EXERCISE AIM -
Write out every line of the material as it stands, apart from the pictures.

------------------------------------

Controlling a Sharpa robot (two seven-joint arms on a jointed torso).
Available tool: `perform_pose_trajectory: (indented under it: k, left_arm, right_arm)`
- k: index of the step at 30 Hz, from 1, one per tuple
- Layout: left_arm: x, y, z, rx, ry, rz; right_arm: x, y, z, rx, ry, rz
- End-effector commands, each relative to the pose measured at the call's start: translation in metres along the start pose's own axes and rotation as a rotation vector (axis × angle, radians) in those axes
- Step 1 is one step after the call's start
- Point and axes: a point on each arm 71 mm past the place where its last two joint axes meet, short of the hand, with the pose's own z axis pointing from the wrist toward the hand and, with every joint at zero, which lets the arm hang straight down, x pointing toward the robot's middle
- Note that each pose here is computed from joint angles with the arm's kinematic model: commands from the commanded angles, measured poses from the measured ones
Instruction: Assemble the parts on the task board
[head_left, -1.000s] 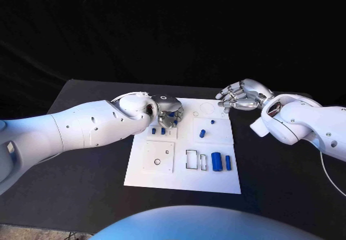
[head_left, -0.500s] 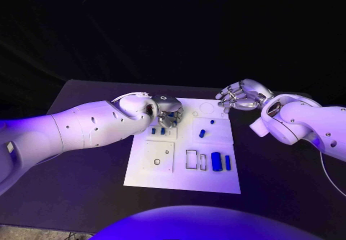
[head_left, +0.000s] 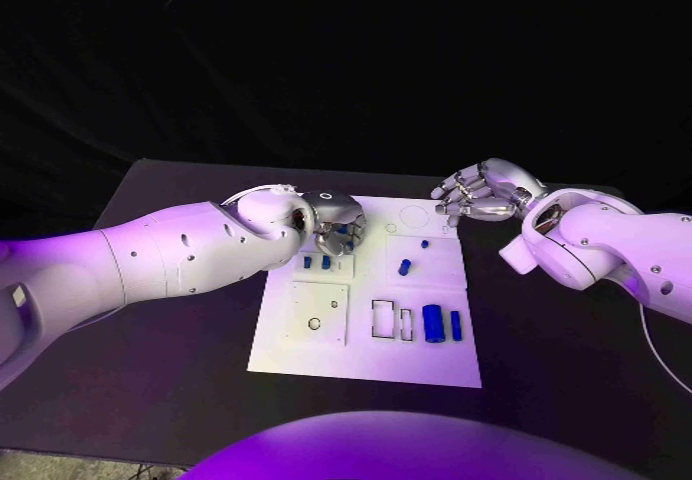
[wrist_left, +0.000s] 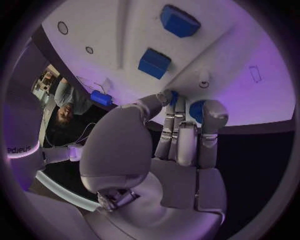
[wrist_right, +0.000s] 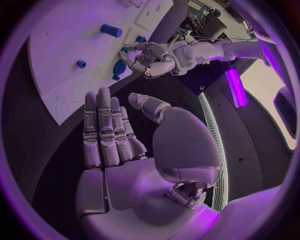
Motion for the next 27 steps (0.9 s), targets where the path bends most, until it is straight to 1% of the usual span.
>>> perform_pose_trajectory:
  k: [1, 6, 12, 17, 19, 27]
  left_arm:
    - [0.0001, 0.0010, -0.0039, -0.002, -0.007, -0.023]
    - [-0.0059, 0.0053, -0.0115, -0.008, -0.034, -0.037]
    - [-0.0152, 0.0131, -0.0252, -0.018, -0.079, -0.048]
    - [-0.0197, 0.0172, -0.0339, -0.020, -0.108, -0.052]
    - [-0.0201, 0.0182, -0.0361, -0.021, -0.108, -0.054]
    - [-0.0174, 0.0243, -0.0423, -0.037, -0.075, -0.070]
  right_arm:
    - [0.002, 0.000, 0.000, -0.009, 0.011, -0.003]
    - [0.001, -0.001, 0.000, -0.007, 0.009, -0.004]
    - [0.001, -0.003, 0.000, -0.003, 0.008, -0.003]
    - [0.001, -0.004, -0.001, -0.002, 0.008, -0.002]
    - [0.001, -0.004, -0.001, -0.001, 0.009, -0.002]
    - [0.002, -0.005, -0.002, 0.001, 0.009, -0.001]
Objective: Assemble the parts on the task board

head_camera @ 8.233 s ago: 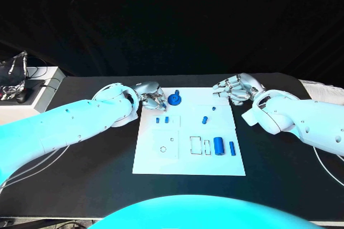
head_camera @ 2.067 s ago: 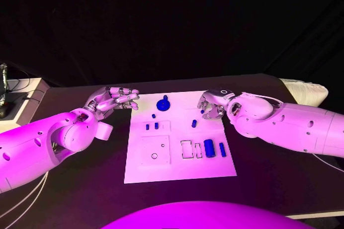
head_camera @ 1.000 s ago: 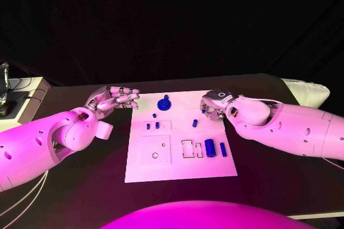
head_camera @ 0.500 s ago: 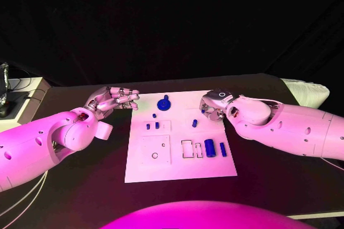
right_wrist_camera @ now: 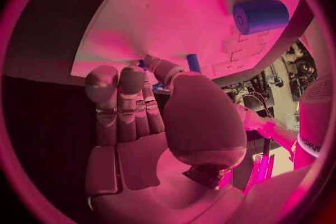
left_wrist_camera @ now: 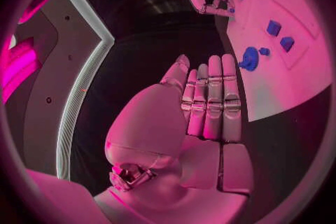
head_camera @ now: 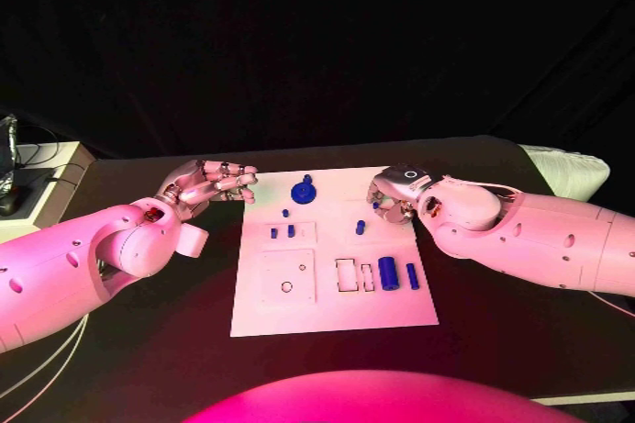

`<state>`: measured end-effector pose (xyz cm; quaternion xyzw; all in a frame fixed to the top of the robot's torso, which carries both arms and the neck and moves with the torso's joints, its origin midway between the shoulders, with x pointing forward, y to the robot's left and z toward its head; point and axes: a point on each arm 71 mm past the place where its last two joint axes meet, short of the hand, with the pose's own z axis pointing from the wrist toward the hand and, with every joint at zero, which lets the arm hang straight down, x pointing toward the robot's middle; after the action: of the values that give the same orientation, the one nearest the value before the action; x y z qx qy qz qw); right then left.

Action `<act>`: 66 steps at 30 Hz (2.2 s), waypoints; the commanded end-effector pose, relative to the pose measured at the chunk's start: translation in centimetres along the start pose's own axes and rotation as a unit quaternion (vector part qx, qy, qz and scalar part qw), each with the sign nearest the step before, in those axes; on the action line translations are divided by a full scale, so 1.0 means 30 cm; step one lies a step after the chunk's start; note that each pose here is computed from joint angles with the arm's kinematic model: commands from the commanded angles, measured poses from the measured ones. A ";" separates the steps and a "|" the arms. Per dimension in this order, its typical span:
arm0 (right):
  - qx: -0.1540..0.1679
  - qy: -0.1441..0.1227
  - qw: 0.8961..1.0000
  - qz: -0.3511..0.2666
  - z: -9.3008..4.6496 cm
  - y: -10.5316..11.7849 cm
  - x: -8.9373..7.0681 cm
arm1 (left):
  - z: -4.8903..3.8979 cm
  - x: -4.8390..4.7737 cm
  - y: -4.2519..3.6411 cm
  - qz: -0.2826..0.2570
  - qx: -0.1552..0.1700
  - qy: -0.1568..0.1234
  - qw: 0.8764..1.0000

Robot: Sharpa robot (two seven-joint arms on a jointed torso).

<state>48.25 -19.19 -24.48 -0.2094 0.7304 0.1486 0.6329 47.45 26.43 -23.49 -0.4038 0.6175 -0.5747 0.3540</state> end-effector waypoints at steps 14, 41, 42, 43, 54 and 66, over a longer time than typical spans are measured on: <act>-0.004 0.016 1.000 0.009 0.001 0.004 0.014 | 0.002 0.008 0.000 -0.002 -0.001 0.010 1.000; 0.025 -0.042 0.995 0.084 -0.023 -0.036 -0.034 | 0.002 -0.004 0.005 -0.001 -0.006 0.007 1.000; 0.026 -0.048 0.994 0.090 -0.026 -0.040 -0.041 | 0.002 -0.005 0.005 -0.001 -0.006 0.007 1.000; 0.027 -0.053 0.994 0.094 -0.028 -0.043 -0.047 | 0.002 -0.006 0.006 -0.001 -0.006 0.006 1.000; 0.033 -0.088 0.982 0.163 -0.070 -0.069 -0.122 | 0.005 -0.017 0.010 -0.002 -0.007 0.000 1.000; -0.049 -0.064 0.984 0.157 -0.072 0.131 -0.147 | 0.022 0.012 0.013 -0.007 -0.004 0.007 1.000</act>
<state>45.35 -17.01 -19.83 -0.0831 0.7016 0.2952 0.6432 47.87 26.09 -23.99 -0.4083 0.6220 -0.5698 0.3490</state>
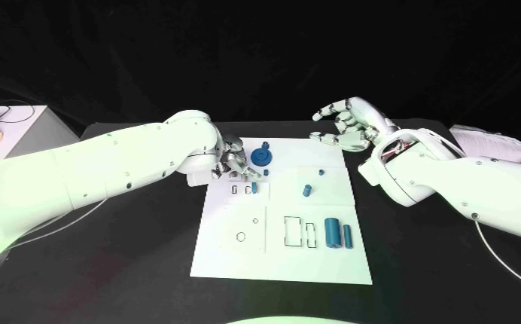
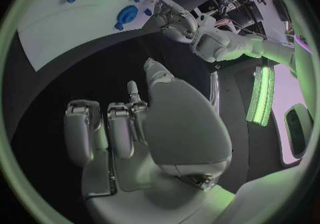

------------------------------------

COMPLETED EXERCISE -
Controlling a Sharpa robot (two seven-joint arms on a jointed torso).
Available tool: `perform_pose_trajectory: (indented under it: k, left_arm, right_arm)`
- k: index of the step at 30 Hz, from 1, one per tuple
- Layout: left_arm: x, y, z, rx, ry, rz; right_arm: x, y, z, rx, ry, rz
- End-effector commands, each relative to the pose measured at the call's start: translation in metres along the start pose's own axes and rotation as a rotation vector (axis × angle, radians) in those axes
- Step 1 is one step after the call's start
- Point and axes: a point on each arm 71 mm past the place where its last two joint axes meet, short of the hand, with the pose's own z axis pointing from the wrist toward the hand and, with every joint at zero, which lets the arm hang straight down, x pointing toward the robot's middle
- Note that each pose here is computed from joint angles with the arm's kinematic model: commands from the commanded angles, measured poses from the measured ones
Instruction: Assemble the parts on the task board
[head_left, -1.000s] 
[head_left, -0.500s] 
[head_left, +0.000s] 
[wrist_left, +0.000s] 
[wrist_right, +0.000s] 
Motion for the next 27 steps (0.9 s), targets where the path bends most, until it is straight to 1% of the usual span.
>>> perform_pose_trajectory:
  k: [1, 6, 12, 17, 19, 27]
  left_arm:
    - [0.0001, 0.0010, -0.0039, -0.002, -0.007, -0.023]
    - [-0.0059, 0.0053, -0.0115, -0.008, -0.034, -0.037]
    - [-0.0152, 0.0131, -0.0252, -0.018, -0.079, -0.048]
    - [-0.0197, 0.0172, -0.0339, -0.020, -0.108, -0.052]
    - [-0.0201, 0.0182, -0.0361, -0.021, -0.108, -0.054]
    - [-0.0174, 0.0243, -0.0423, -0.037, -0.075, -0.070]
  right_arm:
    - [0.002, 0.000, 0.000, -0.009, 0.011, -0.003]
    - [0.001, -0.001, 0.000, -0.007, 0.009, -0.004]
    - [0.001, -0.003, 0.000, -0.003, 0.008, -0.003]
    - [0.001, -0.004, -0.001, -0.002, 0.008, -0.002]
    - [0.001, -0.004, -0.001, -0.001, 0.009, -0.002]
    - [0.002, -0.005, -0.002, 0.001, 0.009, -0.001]
Objective: Assemble the parts on the task board

head_camera @ 8.233 s ago: 
head_camera @ 2.067 s ago: 
head_camera @ 1.000 s ago: 
head_camera @ 0.500 s ago: 
right_wrist_camera @ now: 
left_wrist_camera @ now: 
head_camera @ now: 

`<state>`: measured end-effector pose (xyz cm; quaternion xyzw; all in a frame fixed to the top of the robot's torso, which carries both arms and the neck and moves with the torso's joints, its origin midway between the shoulders, with x pointing forward, y to the robot's left and z toward its head; point and axes: a point on each arm 71 mm past the place where its last two joint axes meet, short of the hand, with the pose's own z axis pointing from the wrist toward the hand and, with every joint at zero, which lets the arm hang straight down, x pointing toward the robot's middle; after the action: of the values that give the same orientation, the one nearest the value before the action; x y z qx qy qz qw); right then left.

Action `<act>`: 66 steps at 30 Hz (2.2 s), waypoints; the commanded end-effector pose, relative to the pose measured at the chunk's start: translation in centimetres along the start pose's own axes and rotation as a unit quaternion (vector part qx, qy, qz and scalar part qw), each with the sign nearest the step before, in those axes; on the action line translations are divided by a full scale, so 1.0 means 30 cm; step one lies a step after the chunk's start; note that each pose here is computed from joint angles with the arm's kinematic model: commands from the commanded angles, measured poses from the measured ones. A ";" separates the steps and a "|" the arms. Per dimension in this order, its typical span:
arm0 (right):
  - qx: -0.1540..0.1679
  - qy: -0.1441..0.1227
  - qw: 0.8961..1.0000
  - qz: -0.3511..0.2666
  - z: -9.3008..4.6496 cm
  - y: -10.5316..11.7849 cm
  - x: -8.9373..7.0681 cm
arm1 (left):
  - z: -4.8903..3.8979 cm
  - x: -4.8390..4.7737 cm
  - y: -4.2519..3.6411 cm
  - qz: -0.2826..0.2570
  - qx: -0.1552..0.1700
  - qy: -0.1568..0.1234
  - qw: 0.8764..1.0000

Robot: Sharpa robot (two seven-joint arms on a jointed torso).

<state>48.25 -19.19 -24.48 -0.2094 0.7304 0.1486 0.6329 47.45 26.43 -23.49 -0.4038 0.6175 -0.5747 0.3540</state> end-effector waypoints at steps 14, 41, 42, 43, 54 and 66, over a longer time than typical spans are measured on: <act>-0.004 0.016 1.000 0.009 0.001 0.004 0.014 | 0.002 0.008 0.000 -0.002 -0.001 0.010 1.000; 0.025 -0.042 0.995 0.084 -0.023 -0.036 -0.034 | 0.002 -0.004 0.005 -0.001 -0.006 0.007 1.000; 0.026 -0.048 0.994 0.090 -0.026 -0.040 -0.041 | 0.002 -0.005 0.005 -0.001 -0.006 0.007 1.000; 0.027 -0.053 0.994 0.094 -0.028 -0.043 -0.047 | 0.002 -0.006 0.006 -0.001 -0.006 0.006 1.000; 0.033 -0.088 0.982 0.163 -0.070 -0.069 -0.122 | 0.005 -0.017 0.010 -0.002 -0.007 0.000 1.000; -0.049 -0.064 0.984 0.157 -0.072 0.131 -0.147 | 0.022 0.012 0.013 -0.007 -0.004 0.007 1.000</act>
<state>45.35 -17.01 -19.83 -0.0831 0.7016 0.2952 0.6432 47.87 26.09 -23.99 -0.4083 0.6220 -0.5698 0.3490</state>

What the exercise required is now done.